EXERCISE AIM:
In the material below, find the line containing "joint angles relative" and the line containing "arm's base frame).", then reproduce exactly both of them and every line between, and nothing else.

SUPPLIED MATERIAL:
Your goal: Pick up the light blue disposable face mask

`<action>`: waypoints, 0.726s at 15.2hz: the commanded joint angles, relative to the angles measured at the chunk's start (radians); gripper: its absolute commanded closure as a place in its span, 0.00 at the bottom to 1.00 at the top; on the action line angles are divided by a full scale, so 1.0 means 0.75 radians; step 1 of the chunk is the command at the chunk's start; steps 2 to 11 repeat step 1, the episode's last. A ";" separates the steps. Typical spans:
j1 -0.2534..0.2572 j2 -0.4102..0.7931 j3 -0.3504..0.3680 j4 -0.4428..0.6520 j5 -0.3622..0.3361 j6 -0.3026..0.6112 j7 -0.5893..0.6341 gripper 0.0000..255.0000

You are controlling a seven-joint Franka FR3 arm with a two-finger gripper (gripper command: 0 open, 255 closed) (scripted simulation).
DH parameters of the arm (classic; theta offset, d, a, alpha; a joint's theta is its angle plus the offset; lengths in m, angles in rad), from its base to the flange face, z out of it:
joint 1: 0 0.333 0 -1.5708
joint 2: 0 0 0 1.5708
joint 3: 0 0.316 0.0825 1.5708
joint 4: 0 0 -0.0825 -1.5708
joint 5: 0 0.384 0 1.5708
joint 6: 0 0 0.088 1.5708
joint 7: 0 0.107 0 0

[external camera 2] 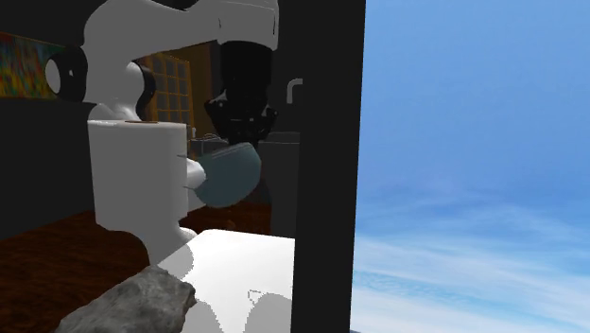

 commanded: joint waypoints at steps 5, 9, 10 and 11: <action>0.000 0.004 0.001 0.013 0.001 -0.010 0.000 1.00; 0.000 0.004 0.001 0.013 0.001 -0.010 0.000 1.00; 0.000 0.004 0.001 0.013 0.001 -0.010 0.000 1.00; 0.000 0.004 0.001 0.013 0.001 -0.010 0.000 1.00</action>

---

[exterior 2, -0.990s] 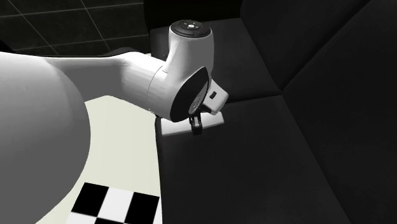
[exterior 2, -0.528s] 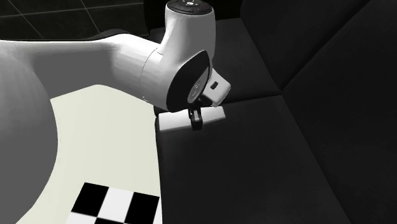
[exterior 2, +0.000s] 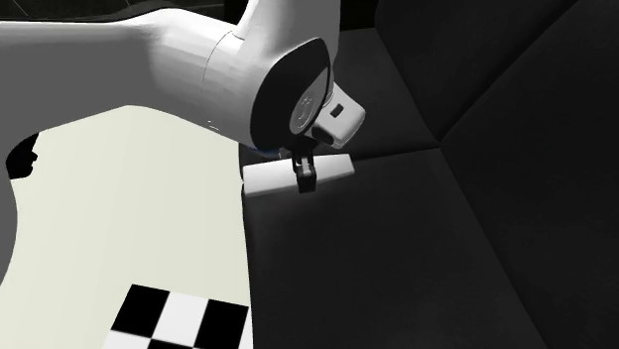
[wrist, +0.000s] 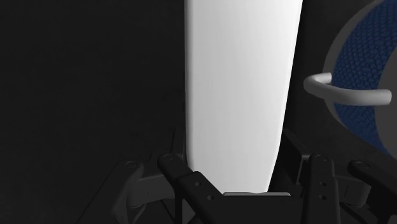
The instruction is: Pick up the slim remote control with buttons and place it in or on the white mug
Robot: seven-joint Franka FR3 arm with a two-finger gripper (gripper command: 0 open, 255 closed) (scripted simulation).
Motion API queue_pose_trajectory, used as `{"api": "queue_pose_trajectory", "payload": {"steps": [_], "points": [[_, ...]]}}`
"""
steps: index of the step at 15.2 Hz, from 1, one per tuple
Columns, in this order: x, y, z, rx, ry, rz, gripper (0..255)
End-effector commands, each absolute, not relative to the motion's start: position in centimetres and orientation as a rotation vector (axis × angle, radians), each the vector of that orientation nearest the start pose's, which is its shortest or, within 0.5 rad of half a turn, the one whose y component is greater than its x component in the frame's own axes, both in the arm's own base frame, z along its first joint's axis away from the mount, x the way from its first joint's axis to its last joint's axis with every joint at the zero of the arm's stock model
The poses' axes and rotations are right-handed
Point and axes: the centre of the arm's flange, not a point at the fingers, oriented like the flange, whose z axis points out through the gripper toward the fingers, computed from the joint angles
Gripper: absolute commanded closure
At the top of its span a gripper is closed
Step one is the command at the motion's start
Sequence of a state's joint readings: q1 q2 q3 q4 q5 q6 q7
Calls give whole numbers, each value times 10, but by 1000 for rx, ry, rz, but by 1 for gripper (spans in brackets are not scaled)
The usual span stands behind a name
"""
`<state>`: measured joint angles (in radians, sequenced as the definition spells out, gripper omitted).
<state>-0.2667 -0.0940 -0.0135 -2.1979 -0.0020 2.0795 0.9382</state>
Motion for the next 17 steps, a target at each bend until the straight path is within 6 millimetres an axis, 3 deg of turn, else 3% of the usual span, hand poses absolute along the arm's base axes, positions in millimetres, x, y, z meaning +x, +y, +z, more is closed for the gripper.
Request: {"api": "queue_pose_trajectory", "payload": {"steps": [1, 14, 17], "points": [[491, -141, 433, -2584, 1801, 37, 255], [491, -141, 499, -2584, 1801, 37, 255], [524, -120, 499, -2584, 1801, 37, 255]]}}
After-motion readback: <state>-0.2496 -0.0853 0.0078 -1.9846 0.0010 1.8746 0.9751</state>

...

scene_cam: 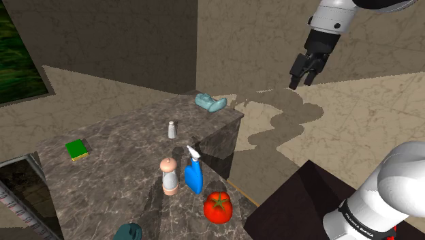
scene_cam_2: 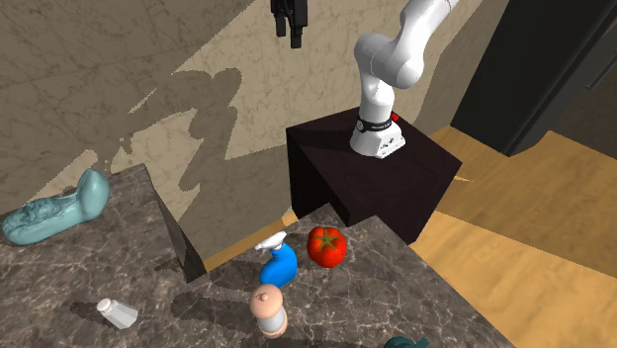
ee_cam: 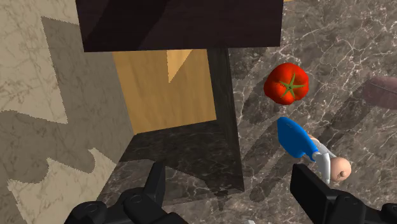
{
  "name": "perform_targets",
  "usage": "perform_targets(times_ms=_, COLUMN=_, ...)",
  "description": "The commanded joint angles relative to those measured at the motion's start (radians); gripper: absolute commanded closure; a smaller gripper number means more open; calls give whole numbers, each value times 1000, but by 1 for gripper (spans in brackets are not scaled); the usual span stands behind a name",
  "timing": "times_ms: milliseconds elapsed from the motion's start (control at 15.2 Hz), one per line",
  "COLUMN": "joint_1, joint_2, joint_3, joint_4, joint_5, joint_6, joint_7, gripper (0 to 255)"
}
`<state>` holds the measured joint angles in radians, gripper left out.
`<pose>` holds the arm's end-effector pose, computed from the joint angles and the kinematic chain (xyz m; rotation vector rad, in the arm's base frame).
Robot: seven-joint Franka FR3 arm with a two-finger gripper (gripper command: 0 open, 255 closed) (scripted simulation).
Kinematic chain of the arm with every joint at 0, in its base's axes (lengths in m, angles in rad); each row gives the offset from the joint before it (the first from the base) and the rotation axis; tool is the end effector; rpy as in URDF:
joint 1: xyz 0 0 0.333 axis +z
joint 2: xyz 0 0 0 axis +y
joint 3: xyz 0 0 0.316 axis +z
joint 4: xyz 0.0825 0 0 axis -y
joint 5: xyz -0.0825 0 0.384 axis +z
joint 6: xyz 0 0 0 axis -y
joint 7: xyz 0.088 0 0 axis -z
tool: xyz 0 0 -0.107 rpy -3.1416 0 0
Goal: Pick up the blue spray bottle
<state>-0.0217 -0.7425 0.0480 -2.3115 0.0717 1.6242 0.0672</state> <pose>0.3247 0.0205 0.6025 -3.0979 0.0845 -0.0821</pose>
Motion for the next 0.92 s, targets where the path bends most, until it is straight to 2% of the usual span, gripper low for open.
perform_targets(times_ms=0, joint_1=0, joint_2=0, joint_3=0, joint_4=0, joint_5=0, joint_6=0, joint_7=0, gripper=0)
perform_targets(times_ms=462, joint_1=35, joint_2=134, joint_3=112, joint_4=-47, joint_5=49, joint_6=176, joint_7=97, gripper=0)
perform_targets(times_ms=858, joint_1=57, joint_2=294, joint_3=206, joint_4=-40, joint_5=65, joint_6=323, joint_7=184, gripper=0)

SOLUTION TO THE EXERCISE:
  "description": "The commanded joint angles relative to those measured at the motion's start (radians); gripper: absolute commanded closure; a smaller gripper number means more open; calls give whole numbers, each value times 1000, but by 1 for gripper (spans in brackets are not scaled); the usual span stands behind a name",
  "timing": "times_ms: milliseconds elapsed from the motion's start (control at 15.2 Hz), one per line",
  "COLUMN": "joint_1, joint_2, joint_3, joint_4, joint_5, joint_6, joint_7, gripper (0 to 255)"
}
`<state>` holds the measured joint angles in radians, gripper left out.
`<pose>` holds the arm's end-effector pose, computed from the joint angles and the kinematic chain (xyz m; rotation vector rad, in the arm's base frame).

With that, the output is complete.